**Action item**
Give the data again exactly, without images.
====== Collected data
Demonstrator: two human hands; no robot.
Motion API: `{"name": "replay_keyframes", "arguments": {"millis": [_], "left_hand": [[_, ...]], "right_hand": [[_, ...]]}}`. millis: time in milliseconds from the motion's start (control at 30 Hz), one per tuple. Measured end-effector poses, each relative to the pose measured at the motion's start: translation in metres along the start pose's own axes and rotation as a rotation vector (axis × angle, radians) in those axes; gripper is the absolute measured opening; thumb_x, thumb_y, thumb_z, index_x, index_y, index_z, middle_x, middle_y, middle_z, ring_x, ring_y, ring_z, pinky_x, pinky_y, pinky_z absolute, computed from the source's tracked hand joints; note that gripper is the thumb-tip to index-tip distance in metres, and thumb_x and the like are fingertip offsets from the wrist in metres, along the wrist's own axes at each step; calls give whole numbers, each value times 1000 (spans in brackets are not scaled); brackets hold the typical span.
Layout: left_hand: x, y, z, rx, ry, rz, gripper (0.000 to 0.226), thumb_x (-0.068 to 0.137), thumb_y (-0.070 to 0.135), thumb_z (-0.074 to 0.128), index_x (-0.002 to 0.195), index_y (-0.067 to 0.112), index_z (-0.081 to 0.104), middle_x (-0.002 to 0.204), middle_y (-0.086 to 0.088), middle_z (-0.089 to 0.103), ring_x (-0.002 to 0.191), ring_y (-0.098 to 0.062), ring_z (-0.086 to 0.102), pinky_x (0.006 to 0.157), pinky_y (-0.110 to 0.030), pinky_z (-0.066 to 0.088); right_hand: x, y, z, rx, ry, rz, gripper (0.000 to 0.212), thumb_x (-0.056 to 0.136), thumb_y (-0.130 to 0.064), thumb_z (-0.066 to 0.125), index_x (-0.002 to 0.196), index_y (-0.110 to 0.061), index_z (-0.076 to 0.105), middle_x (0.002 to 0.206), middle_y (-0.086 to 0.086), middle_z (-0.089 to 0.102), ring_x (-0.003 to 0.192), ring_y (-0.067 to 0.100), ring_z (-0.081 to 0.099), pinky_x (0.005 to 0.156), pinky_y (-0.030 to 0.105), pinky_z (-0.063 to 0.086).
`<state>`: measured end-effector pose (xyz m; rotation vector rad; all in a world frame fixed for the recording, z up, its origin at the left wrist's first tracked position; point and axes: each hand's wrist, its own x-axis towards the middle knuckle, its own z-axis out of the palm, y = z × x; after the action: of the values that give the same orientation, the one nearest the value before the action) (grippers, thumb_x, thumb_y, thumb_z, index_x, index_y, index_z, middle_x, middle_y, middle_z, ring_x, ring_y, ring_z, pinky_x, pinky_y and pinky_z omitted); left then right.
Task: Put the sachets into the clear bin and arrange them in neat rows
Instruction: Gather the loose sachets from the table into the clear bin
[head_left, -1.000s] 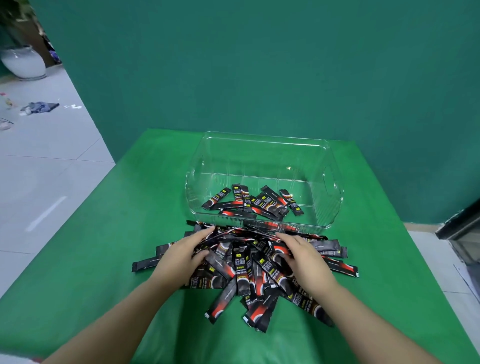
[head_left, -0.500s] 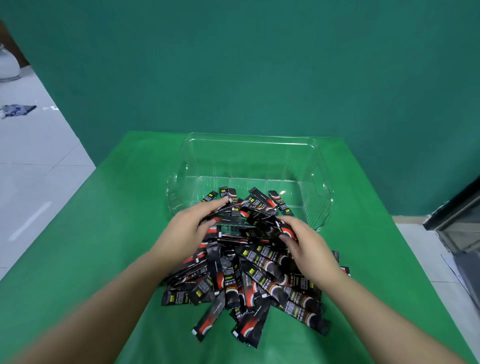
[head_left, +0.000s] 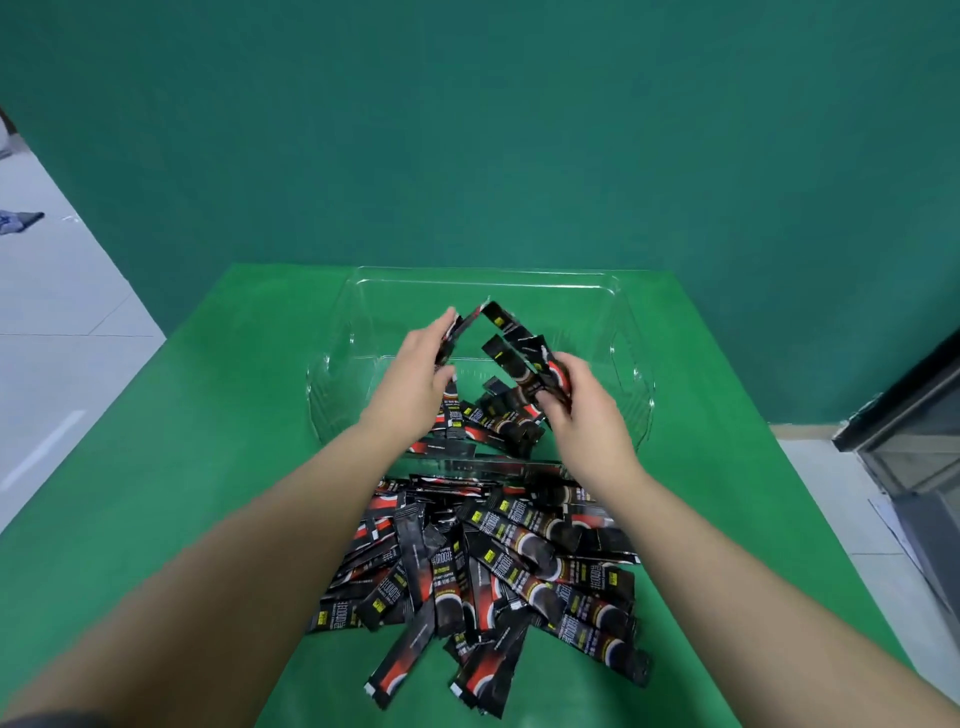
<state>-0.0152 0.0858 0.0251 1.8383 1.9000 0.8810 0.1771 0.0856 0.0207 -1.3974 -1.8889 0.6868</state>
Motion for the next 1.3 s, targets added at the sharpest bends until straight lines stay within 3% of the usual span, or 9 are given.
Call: {"name": "replay_keyframes", "arguments": {"millis": [167, 367, 600, 767, 900, 1000, 1100, 1200, 1300], "left_hand": [[-16, -18, 5, 113, -250, -157, 82, 94, 31, 55, 153, 20, -1, 158, -8, 17, 140, -23, 30, 112, -38, 26], [-55, -27, -15, 192, -233, 4, 69, 94, 36, 54, 152, 25, 17, 155, 0, 28, 140, -16, 31, 114, -34, 23], [-112, -63, -22, 290, -302, 152, 68, 90, 50, 51, 149, 29, 24, 155, 12, 23, 138, 4, 13, 111, -17, 6], [-134, -85, -19, 446, -349, 93, 97, 67, 84, 30, 146, 39, -4, 154, 17, -14, 141, -3, -18, 114, -31, -12], [-143, -98, -20, 535, -346, -129, 111, 53, 93, 35, 137, 49, -23, 146, 15, -33, 137, -11, -29, 113, -52, -12], [-148, -106, -19, 516, -360, -225, 112, 42, 101, 24, 131, 57, -27, 143, 14, -35, 141, -21, -26, 110, -61, -8], [-153, -108, -13, 445, -389, -302, 113, 36, 103, 21, 128, 59, -29, 150, 12, -31, 144, -26, -22, 110, -65, -4], [-159, -101, -2, 407, -412, -308, 112, 44, 95, 35, 128, 57, -30, 154, 9, -28, 143, -24, -24, 111, -63, -6], [-160, -89, 6, 357, -416, -268, 118, 43, 90, 45, 127, 56, -31, 149, 11, -38, 140, -21, -30, 112, -60, -8]], "right_hand": [[4, 16, 10, -406, -327, 29, 76, 90, -35, 60, 150, -23, 15, 145, 9, 41, 133, 28, 38, 110, 49, 30], [-36, 27, 5, -438, -283, -110, 68, 94, -37, 52, 150, -25, 15, 155, 0, 25, 145, 16, 13, 119, 38, 7], [-89, 52, -5, -424, -251, -192, 64, 92, -41, 53, 147, -21, 26, 153, -3, 27, 144, 13, 15, 117, 27, 4], [-112, 71, -14, -452, -315, -123, 89, 77, -68, 47, 148, -22, 23, 155, -3, 21, 145, 15, 11, 116, 26, 2], [-126, 82, -20, -486, -390, -20, 119, 50, -96, 27, 146, -35, -5, 148, -20, -8, 141, 6, -15, 118, 43, -2], [-133, 87, -20, -520, -442, 67, 125, 37, -99, 28, 137, -45, -25, 143, -23, -27, 134, 6, -30, 114, 49, -7], [-138, 91, -17, -510, -457, 106, 136, 29, -102, 23, 140, -42, -25, 145, -17, -31, 134, 9, -33, 113, 52, -9], [-138, 88, -10, -491, -461, 110, 139, 31, -101, 28, 145, -37, -20, 153, -9, -28, 134, 11, -33, 114, 51, -11], [-136, 77, -2, -499, -493, 105, 132, 49, -87, 54, 146, -35, -20, 153, -8, -28, 138, 16, -31, 114, 49, -12]]}}
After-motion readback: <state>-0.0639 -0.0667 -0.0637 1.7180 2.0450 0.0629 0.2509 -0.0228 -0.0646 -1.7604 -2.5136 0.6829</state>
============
**Finished task**
Demonstrator: two human hands; no robot.
Motion API: `{"name": "replay_keyframes", "arguments": {"millis": [_], "left_hand": [[_, ...]], "right_hand": [[_, ...]]}}`. millis: time in milliseconds from the motion's start (control at 30 Hz), one per tuple. Measured end-effector poses, each relative to the pose measured at the motion's start: translation in metres along the start pose's own axes and rotation as a rotation vector (axis × angle, radians) in those axes; gripper is the absolute measured opening; thumb_x, thumb_y, thumb_z, index_x, index_y, index_z, middle_x, middle_y, middle_z, ring_x, ring_y, ring_z, pinky_x, pinky_y, pinky_z absolute, computed from the source's tracked hand joints; note that gripper is the thumb-tip to index-tip distance in metres, and thumb_x and the like are fingertip offsets from the wrist in metres, along the wrist's own axes at each step; calls give whole numbers, each value times 1000 (spans in brackets are not scaled); brackets hold the typical span.
Layout: left_hand: x, y, z, rx, ry, rz, gripper (0.000 to 0.226), thumb_x (-0.068 to 0.137), thumb_y (-0.070 to 0.135), thumb_z (-0.074 to 0.128), index_x (-0.002 to 0.195), index_y (-0.067 to 0.112), index_z (-0.081 to 0.104), middle_x (-0.002 to 0.204), middle_y (-0.086 to 0.088), middle_z (-0.089 to 0.103), ring_x (-0.002 to 0.191), ring_y (-0.098 to 0.062), ring_z (-0.086 to 0.102), pinky_x (0.006 to 0.157), pinky_y (-0.110 to 0.030), pinky_z (-0.066 to 0.088); right_hand: x, y, z, rx, ry, rz, gripper (0.000 to 0.212), thumb_x (-0.056 to 0.136), thumb_y (-0.130 to 0.064), thumb_z (-0.066 to 0.125), index_x (-0.002 to 0.196), index_y (-0.110 to 0.061), index_z (-0.076 to 0.105), middle_x (0.002 to 0.206), middle_y (-0.086 to 0.086), middle_z (-0.089 to 0.102), ring_x (-0.003 to 0.192), ring_y (-0.067 to 0.100), ring_z (-0.081 to 0.099), pinky_x (0.005 to 0.156), pinky_y (-0.030 to 0.105), pinky_z (-0.063 to 0.086).
`<state>`: measured end-effector pose (xyz m; rotation vector rad; all in a world frame fixed for the recording, z up, its origin at the left wrist's first tracked position; point and axes: each hand's wrist, its own x-axis towards the middle knuckle, its own z-axis out of the palm, y = z × x; after the action: of the values that give the same orientation, the one nearest the value before the action) (grippers, thumb_x, thumb_y, thumb_z, index_x, index_y, index_z, middle_x, middle_y, middle_z, ring_x, ring_y, ring_z, pinky_x, pinky_y and pinky_z omitted); left then right.
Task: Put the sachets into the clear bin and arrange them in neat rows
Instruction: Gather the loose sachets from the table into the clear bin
[head_left, -1.000s] 
[head_left, -0.500s] 
[head_left, +0.000s] 
<state>-0.0152 0.0858 0.0251 1.8383 1.9000 0.8810 0.1771 0.0856 0.0207 -1.3974 -1.8889 0.6868</state>
Motion for the next 1.3 s, targets added at the sharpest bends until straight lines stay within 3% of the usual span, or 9 are given.
Call: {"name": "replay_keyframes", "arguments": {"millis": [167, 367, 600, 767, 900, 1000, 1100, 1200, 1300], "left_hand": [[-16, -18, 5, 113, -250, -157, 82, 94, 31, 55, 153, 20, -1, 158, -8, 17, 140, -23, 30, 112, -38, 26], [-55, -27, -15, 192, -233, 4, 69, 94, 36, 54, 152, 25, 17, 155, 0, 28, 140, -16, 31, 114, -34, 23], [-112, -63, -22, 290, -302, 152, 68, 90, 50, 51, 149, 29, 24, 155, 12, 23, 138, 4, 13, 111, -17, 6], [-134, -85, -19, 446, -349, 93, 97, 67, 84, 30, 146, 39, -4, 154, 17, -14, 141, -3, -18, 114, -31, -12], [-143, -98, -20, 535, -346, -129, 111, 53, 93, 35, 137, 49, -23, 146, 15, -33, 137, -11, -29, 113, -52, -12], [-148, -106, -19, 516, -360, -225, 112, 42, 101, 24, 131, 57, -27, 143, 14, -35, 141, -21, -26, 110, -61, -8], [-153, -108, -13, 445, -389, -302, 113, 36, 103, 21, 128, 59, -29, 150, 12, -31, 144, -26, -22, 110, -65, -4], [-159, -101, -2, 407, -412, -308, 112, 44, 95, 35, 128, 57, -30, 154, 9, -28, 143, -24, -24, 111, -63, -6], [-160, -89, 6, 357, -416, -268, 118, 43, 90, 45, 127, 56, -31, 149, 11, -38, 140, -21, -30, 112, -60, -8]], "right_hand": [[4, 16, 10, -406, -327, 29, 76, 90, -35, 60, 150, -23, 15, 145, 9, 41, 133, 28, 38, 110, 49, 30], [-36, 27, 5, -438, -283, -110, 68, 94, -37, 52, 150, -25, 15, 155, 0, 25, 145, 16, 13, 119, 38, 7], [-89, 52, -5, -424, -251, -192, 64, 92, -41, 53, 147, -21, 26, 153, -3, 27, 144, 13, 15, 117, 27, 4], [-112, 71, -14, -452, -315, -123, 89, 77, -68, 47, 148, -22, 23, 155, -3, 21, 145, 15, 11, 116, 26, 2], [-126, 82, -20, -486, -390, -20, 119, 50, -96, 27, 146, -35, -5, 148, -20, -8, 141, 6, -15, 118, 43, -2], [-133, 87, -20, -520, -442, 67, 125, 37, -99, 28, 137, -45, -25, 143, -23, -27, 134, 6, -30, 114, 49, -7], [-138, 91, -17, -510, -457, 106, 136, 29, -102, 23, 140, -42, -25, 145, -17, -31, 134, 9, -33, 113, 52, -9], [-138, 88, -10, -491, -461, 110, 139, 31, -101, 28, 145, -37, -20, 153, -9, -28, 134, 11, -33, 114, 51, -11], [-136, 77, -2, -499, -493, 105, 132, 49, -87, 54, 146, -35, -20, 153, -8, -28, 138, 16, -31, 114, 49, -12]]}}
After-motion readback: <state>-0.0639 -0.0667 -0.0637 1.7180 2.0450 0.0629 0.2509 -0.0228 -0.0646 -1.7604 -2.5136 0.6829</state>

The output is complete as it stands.